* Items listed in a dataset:
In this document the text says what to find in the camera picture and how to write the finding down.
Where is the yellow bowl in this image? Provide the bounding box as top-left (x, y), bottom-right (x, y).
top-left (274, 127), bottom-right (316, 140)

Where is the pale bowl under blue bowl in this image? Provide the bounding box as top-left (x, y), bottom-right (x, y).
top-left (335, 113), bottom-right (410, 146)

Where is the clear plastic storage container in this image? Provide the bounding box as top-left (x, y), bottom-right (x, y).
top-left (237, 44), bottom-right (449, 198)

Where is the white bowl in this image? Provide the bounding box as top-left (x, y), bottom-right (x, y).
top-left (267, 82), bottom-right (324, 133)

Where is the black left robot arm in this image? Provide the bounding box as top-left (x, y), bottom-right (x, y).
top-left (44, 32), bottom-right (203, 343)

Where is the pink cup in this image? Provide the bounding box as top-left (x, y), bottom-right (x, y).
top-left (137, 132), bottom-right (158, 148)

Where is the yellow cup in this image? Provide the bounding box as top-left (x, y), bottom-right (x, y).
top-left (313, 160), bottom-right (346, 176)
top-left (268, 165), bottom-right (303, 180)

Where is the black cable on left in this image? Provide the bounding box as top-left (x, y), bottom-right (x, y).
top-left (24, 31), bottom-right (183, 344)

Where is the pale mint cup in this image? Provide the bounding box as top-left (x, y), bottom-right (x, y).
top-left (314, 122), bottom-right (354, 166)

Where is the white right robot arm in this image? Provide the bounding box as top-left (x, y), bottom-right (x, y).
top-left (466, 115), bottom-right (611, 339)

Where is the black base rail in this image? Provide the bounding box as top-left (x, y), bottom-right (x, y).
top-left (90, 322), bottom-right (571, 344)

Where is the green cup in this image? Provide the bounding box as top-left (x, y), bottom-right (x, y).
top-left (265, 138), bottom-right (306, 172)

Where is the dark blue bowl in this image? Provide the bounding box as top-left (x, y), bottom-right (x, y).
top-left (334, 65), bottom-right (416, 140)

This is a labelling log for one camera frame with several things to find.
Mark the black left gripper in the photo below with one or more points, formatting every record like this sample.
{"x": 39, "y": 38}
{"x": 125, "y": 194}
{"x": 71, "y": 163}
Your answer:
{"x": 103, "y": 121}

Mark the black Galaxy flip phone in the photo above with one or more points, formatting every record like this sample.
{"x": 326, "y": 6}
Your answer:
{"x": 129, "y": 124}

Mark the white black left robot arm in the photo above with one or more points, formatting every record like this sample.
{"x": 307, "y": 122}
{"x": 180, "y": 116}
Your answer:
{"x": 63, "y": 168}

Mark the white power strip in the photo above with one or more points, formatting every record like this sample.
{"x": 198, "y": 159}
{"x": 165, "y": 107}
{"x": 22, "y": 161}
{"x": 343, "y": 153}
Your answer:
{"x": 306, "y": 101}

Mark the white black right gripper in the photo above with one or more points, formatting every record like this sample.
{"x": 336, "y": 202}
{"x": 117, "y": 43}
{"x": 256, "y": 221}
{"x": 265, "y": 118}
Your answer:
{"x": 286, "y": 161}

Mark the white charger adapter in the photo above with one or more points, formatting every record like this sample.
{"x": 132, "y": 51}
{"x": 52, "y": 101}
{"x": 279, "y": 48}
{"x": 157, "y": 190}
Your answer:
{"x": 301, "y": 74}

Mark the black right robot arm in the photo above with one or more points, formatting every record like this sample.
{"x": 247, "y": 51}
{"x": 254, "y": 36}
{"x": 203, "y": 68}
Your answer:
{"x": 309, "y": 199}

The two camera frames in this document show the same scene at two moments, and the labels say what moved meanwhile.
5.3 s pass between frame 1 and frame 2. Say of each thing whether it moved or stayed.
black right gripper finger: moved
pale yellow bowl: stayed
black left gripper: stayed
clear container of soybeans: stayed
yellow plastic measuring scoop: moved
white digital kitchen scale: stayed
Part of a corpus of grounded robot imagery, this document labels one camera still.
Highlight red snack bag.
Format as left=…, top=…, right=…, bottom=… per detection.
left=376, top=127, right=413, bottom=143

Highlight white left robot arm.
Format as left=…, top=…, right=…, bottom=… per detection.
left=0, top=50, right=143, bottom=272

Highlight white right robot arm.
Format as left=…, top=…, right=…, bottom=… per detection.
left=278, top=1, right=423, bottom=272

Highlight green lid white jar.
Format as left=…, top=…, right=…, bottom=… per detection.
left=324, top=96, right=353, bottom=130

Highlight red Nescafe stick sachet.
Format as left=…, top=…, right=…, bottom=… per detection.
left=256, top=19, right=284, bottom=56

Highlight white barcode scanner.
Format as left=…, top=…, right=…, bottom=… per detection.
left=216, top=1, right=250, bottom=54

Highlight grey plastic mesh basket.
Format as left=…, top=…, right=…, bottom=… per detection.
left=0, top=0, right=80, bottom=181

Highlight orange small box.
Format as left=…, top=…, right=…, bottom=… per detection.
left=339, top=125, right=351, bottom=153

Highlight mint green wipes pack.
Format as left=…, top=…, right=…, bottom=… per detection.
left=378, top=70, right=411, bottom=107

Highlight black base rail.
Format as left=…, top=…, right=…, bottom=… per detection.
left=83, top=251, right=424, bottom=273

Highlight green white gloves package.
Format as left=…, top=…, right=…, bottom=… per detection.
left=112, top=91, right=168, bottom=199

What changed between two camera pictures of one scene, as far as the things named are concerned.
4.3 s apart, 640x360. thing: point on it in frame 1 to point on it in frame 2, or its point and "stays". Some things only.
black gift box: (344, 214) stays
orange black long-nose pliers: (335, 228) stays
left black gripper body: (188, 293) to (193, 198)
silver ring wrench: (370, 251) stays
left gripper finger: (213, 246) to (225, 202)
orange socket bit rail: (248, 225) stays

* ACTIVITY:
Among the records above, only the lines between the line holding "black left gripper: stayed" and the line holding "Highlight red snack bag.", inclusive, are to be output, exactly as written.

* ANSWER TO THIS PROBLEM:
black left gripper: stayed
clear container of soybeans: stayed
yellow plastic measuring scoop: moved
white digital kitchen scale: stayed
Part of a corpus of grounded robot imagery, this document labels one camera still.
Highlight red snack bag.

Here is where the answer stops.